К примеру, в середине 90-х казаки пригрозили выпороть за пакостничество одного местного деятеля аккурат в канун открытия персональной выставки, и весь город всерьез обсуждал, достоин ли паренек порки. У другого (опять же в канун) возник вроде как конфликт с директором галереи, который будто бы усмотрел в произведениях что-то фашистское. В итоге народ на выставку повалил валом, и пресса жужжала роем вокруг автора и вокруг директора. Ничего фашистского в экспозиции, по правде говоря, не было. Лично мне из всех произведений запомнился обрамленный чертеж пистолета Макарова в профиль и анфас…
Самое удивительное, что присутствовавшие при обоих эксцессах столичные гости сразу поинтересовались, сколько казаки и директор берут за рекламу, и долго удивлялись, что эксцессы были искренними, бесплатными, из любви к чистому искусству… Дремучая провинция.
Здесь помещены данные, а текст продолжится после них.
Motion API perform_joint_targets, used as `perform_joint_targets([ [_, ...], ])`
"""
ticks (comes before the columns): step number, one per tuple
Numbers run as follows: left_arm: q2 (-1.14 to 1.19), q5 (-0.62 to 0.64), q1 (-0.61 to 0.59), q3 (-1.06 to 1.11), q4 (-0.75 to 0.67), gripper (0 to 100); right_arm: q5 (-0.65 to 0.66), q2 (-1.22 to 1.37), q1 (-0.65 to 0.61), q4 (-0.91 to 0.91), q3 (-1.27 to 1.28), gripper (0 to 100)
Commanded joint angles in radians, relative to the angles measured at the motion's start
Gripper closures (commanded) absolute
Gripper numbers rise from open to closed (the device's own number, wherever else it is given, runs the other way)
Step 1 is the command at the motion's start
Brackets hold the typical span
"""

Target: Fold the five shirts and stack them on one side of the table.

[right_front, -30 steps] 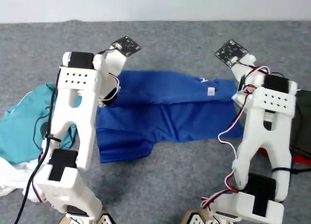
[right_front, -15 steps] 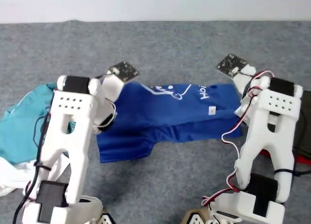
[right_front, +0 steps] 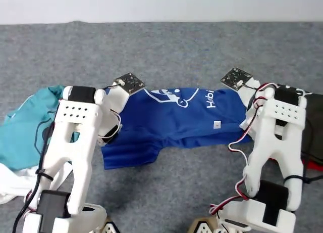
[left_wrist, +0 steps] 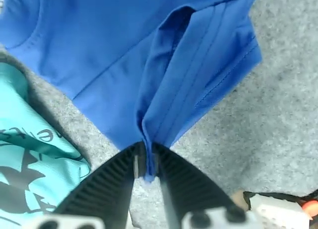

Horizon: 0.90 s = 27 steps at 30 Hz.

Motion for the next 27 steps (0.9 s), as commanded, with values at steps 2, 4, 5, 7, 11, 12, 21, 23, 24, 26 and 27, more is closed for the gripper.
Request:
perform_joint_targets([
  [2,-0.041,-0.006,-0.002,-0.054,0.089,87,0.006,-0.122,0.039,0.074,-0.057,82.1],
  [4,-0.049,-0.005,-0.003,-0.085,0.100,87,0.006,-0.160,0.048,0.097,-0.068,77.5],
  [5,-0.063,-0.005,-0.003,-0.090,0.100,87,0.006,-0.180,0.048,0.105,-0.072,77.0],
  [7,-0.120,-0.009,0.000,-0.094,0.100,87,0.006,-0.219,0.048,0.108,-0.072,77.5],
  [11,-0.242,0.006,-0.003,-0.127,0.051,87,0.000,-0.263,0.042,0.065,-0.071,79.4],
  [12,-0.250,0.044,-0.015,-0.130,0.018,87,-0.021,-0.259,0.041,0.031,-0.071,81.4],
  [21,0.028,0.391,-0.044,-0.165,-0.310,95,-0.331,-0.015,-0.122,-0.378,-0.080,99.1],
  [23,0.127,0.404,-0.041,-0.226,-0.324,99,-0.382,0.051,-0.157,-0.390,-0.107,98.8],
  [24,0.176,0.404,-0.041,-0.260,-0.322,100,-0.411,0.085,-0.171,-0.394,-0.126,98.8],
  [26,0.264,0.405,-0.041,-0.326,-0.310,100,-0.463,0.157,-0.188,-0.387,-0.178,98.8],
  [27,0.304,0.405,-0.041,-0.364,-0.299,100,-0.480,0.193,-0.194,-0.389,-0.203,98.8],
])
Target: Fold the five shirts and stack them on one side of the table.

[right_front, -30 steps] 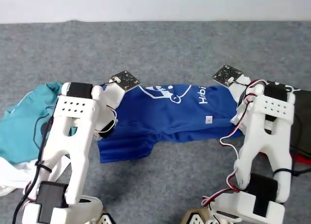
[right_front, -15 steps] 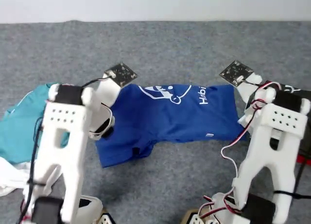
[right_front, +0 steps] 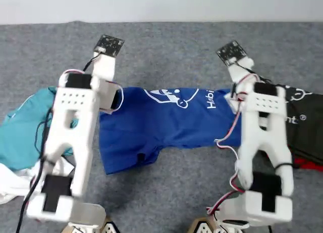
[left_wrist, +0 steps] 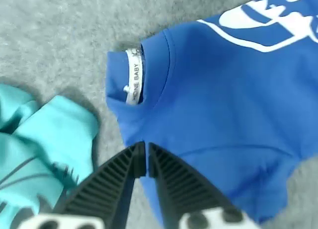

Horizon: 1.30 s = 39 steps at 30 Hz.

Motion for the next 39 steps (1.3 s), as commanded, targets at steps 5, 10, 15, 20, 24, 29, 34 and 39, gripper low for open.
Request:
perform_joint_targets([
  [5,0.249,0.008,-0.002,-0.266,0.017,100,-0.086,0.242,-0.024,-0.021,-0.262,98.8],
  [10,0.416,-0.049,0.003,-0.369,0.020,100,-0.084,0.450,-0.018,-0.021,-0.436,98.8],
  [15,0.588,-0.055,-0.012,-0.472,0.081,100,-0.081,0.651,0.008,-0.013,-0.603,98.8],
  [20,0.729,-0.055,-0.094,-0.625,0.161,100,-0.080,0.791,0.068,-0.010,-0.744,98.8],
  [24,0.786,-0.058,-0.163,-0.774,0.264,100,-0.080,0.842,0.110,0.058,-0.852,98.8],
  [29,0.787,-0.092,-0.132,-0.935,0.391,100,-0.080,0.846,0.108,0.160,-0.964,98.8],
  [34,0.723,-0.084,-0.052,-1.007,0.394,100,-0.080,0.845,0.088,0.303,-1.154,98.8],
  [39,0.575,-0.084,0.032,-0.957,0.394,100,-0.080,0.846,0.059,0.541,-1.359,98.8],
])
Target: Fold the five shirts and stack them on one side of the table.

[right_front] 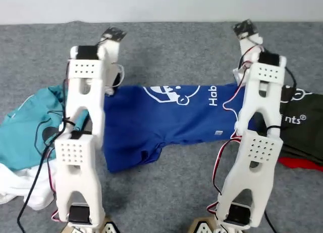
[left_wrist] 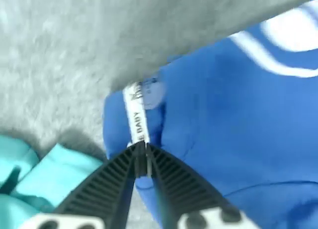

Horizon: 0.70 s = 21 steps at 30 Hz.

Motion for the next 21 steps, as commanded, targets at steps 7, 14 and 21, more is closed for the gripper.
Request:
perform_joint_targets([
  [7,-0.348,-0.008,0.081,0.297,0.031,100,-0.005,-0.002,-0.039,0.440,-0.324,98.8],
  [14,-0.546,-0.009,0.081,0.556,0.029,100,-0.009,-0.113,-0.038,0.449,-0.164,98.3],
  [21,-0.684,-0.006,0.041,0.631,0.028,99,-0.011,-0.328,-0.084,0.443,0.224,98.3],
])
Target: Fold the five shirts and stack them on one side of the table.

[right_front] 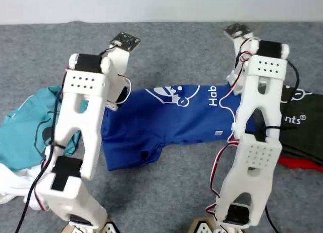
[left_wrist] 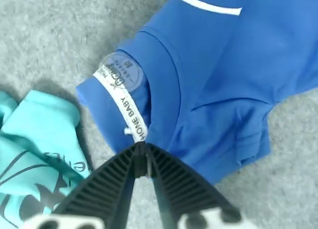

И вот накануне стою в пробке и слышу по радио буквально следующее: митрополит Пантелеимон обратился к городским властям с требованием запретить выставку Марата Гельмана «Родина». Потом, когда ознакомился с материалом поближе, выяснилось, что путь факта к эфиру очень напоминает старый армянский анекдот: «Правда ли Хачикян выиграл в Спортлото тысячу рублей?» – «Правда, но если точнее, то не Хачикян, а Манасян, не тысячу, а сто, не в Спортлото, а в карты, и не выиграл, а проиграл».
Как выяснилось, митрополит о выставке знает, она ему не нравится, но в тот день владыки в городе не было и ни с каким обращением к власти церковь не выступала. Есть, как сообщают информагентства, только намерение обратиться к губернатору, в минкульт, поддержать протест городского депутата Владислава Жуковского, который, по правде сказать, и есть главный ньюсмейкер.
Пресс-секретарь епархии священник Петр Боев говорит буквально следующее:
– Не дело церкви лезть в музейные дела и указывать, проводить выставку или нет.
Правда, творчество Гельмана отец Петр также не жалует, но акцентирует внимание на том, что это его личное мнение…
Но все эти слова – выстрел вдогонку. В Сети к тому моменту уже полно заголовков, извещающих, что «Церковь запретила выставку», «Родину хотят предать анафеме» и т. д. И радио повторяет вслед за Сетью.
Вопрос не в качестве журналистской работы – она-то по формату последних времен как раз «качественная». В качестве образца: одно популярнейшее издание из информации о том, что сильные морозы обошлись без особых жертв – замерз один пьяный бомж – делает передовицу: «На улицах города валяются обледенелые трупы».
Здесь «качество» строится на ожидаемости скандала: есть мороз – должен быть труп. Обледенелый. Аналогию можно продолжить: гей-парады подразумевают агрессивных «охранителей вечных ценностей», выставка мехов – бешеных гринписовцев, а современное искусство в последнее время как-то совсем не смотрится без «мракобесов».
Вообще, если бы церковь действительно запрещала скандальные выставки, отлучала и предавала анафеме, она бы сделала большой подарок производителям и потребителям «горячей» информации – ведь именно этого от нее ожидают. В церковниках попросту очень хотят видеть мракобесов, и поэтому каждое расхождение во взглядах клириков и «свободолюбивых мирян» становится поводом для широких дискуссий как в «интеллектуальной» среде, так и в «простой».
Это, кстати, давняя либеральная традиция, берущая начало с отлучения Льва Толстого от церкви. Собственно, от самого отлучения нашему гению было ни холодно ни жарко, поскольку он не был христианином и открыто презирал церковь; и уже тем более отлучение никак не могло отразиться на его здоровье и имуществе… Но интеллигенция развернула громокипящую кампанию и клеймила «мракобесов» так, как не снилось никакому Емельяну Ярославскому.
Что касается так называемого современного искусства, то «мракобесы» ему органически необходимы, как отрицательный герой – положительному. Можно даже сказать, что именно для них оно и существует. К примеру, картина в виде популярного слова из трех букв создается в расчете на быструю энергичную реакцию. Долговременной художественной ценности она не имеет.
И на ту самую «возмутительную» инсталляцию с куполами-клизмами 20 лет никто любоваться не будет – она отживет свой век, когда закончится выставка. Задача-то немудреная – раздразнить, показать фигу и смыться. И, надо признать, выставка успешно ее отрабатывает, перевозя ожидаемые скандалы из города в город.